Ne laissons pas la violence détruire le mouvement social

vendredi 15 avril 2016.
 

Samedi, le jour de la marche contre la loi El Khomri, j’ai beaucoup déambulé dans les rangs des manifestants. Puis la nuit, après mon passage au congrès des lycéens, mes pas m’ont conduit aux alentours de la place de la République. Je n’ai pas l’intention de faire à présent un commentaire politique. En fin d’après-midi, on m’annonçait qu’une jeune fille avait été sérieusement blessée à l’œil. Je forme le vœu que ce ne soit pas grave. Mais j’ai déjà assez vécu pour savoir comment tombent un Malik Oussekine ou un Rémi Fraisse. Avant qu’il ne soit trop tard, je veux nous mettre tous en alerte ! Je voudrais parler ici pour montrer un ennemi du doigt.

Cet ennemi, c’est la violence. Ne laissons pas la culture de la violence gangrener la sphère de l’action populaire. D’un côté, les violents isolent et minorent les mouvements sociaux en même temps qu’ils en violent le message. De l’autre, la violence discrédite le policier qui la pratique quand il oublie la responsabilité qu’enjoint le port de l’uniforme et des couleurs républicaines.

Mes camarades, la violence ne nous mène nulle part. Elle fait fuir le grand nombre sans lequel aucune action victorieuse n’est possible. Elle donne à voir un rapport humain qui est le décalque de la violence sociale et individuelle que nous combattons. Elle organise une hiérarchie inacceptable entre ceux qui agissent, car elle donne le pouvoir aux muscles davantage qu’aux cerveaux. Vouloir blesser ou meurtrir un fonctionnaire de police qui se tient en rang et obéit à ses chefs qui eux-mêmes obéissent à leur ministre est une bataille d’autant plus cruelle et inepte qu’elle est sans objet. La décision ne dépend pas de lui.
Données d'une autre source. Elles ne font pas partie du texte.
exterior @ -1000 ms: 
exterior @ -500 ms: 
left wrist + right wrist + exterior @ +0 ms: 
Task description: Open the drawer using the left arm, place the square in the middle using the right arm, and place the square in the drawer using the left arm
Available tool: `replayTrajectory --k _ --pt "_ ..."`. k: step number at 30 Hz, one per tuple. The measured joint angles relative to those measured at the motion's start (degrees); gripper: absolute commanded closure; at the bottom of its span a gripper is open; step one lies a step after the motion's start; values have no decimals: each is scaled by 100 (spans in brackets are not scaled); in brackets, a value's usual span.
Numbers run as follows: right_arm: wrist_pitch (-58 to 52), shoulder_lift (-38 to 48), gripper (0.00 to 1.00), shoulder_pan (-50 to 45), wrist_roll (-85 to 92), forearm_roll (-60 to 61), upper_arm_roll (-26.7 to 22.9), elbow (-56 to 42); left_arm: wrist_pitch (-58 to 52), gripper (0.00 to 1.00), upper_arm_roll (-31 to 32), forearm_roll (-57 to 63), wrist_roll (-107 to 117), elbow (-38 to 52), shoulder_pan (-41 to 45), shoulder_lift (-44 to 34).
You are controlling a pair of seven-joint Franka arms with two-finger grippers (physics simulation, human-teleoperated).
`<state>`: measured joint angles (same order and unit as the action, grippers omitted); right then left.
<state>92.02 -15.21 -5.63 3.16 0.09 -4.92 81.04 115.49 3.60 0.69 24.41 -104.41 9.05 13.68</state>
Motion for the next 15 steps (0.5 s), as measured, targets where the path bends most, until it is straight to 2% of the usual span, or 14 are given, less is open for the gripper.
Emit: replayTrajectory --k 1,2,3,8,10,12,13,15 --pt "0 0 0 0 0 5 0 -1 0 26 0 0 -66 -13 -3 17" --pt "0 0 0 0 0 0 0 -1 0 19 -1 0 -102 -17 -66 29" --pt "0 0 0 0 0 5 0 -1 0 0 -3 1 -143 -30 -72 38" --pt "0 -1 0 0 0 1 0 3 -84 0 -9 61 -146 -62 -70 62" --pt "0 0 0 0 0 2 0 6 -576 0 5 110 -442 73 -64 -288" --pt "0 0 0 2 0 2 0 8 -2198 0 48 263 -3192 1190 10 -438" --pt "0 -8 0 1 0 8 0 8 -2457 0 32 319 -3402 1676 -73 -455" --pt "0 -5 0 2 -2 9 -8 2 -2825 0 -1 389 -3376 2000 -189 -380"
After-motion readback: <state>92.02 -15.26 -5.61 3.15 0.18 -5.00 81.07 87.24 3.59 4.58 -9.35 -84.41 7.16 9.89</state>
La violence porte une illusion mortelle pour notre mouvement : celle de faire croire que nous pouvons vaincre autrement que par notre nombre et notre détermination pacifique. Elle porte la tentation d’une spirale mortelle : croire que davantage de violences donnera davantage de résultats ! Enfin, je m’appuie sur mon expérience de toute une vie engagée dans la lutte sur plusieurs continents : au bout du compte, dans la violence nous perdons toujours, irrémédiablement. Et les meilleurs des nôtres, les plus dévoués, tombent les premiers. Ils nous manquent ensuite sans cesse.

Mesdames, messieurs les policiers, et pour certains d’entre vous : chers camarades. Il y a quelques mois le peuple vous serrait les mains, vous remerciait et vous présentait des condoléances après les attentats contre Charlie Hebdo ou ceux de la nuit du 13 novembre. Cette osmose du peuple et de ses forces de police était un atout essentiel de la cohésion de notre pays contre nos agresseurs. Ce capital de confiance et de respect ne doit pas être dispersé au fil des lacrymos et des charges contre un mouvement social populaire. Bien du mal est déjà fait, vous devez le savoir. Jeunes effectifs, n’oubliez pas le conseil de votre ancien, le syndicaliste policier Bernard Delplace qui, dans des circonstances pourtant plus rudes, s’était adressé à vos prédécesseurs : « qui frappe un homme à terre se déshonore ». Rajoutez-y les tirs tendus et les bombages aux lacrymos à bout portant et vous savez ce que ne doivent pas être vos gestes professionnels. S’il le faut, fraternisez avec vos concitoyens qui se battent aussi pour vous plutôt que d’accomplir des ordres injustes ou dangereux.

A tous : ne tombons pas dans le face à face de la violence qu’organisent les décisions de Valls et de Hollande. Jusqu’en juin, vote final de l’Assemblée sur la loi El Khomri, un long chemin de conscientisation et de mobilisation se présente. On voit bien qui souhaite que les affrontements violents épuisent et divisent le mouvement social et déresponsabilisent les fonctionnaires de police.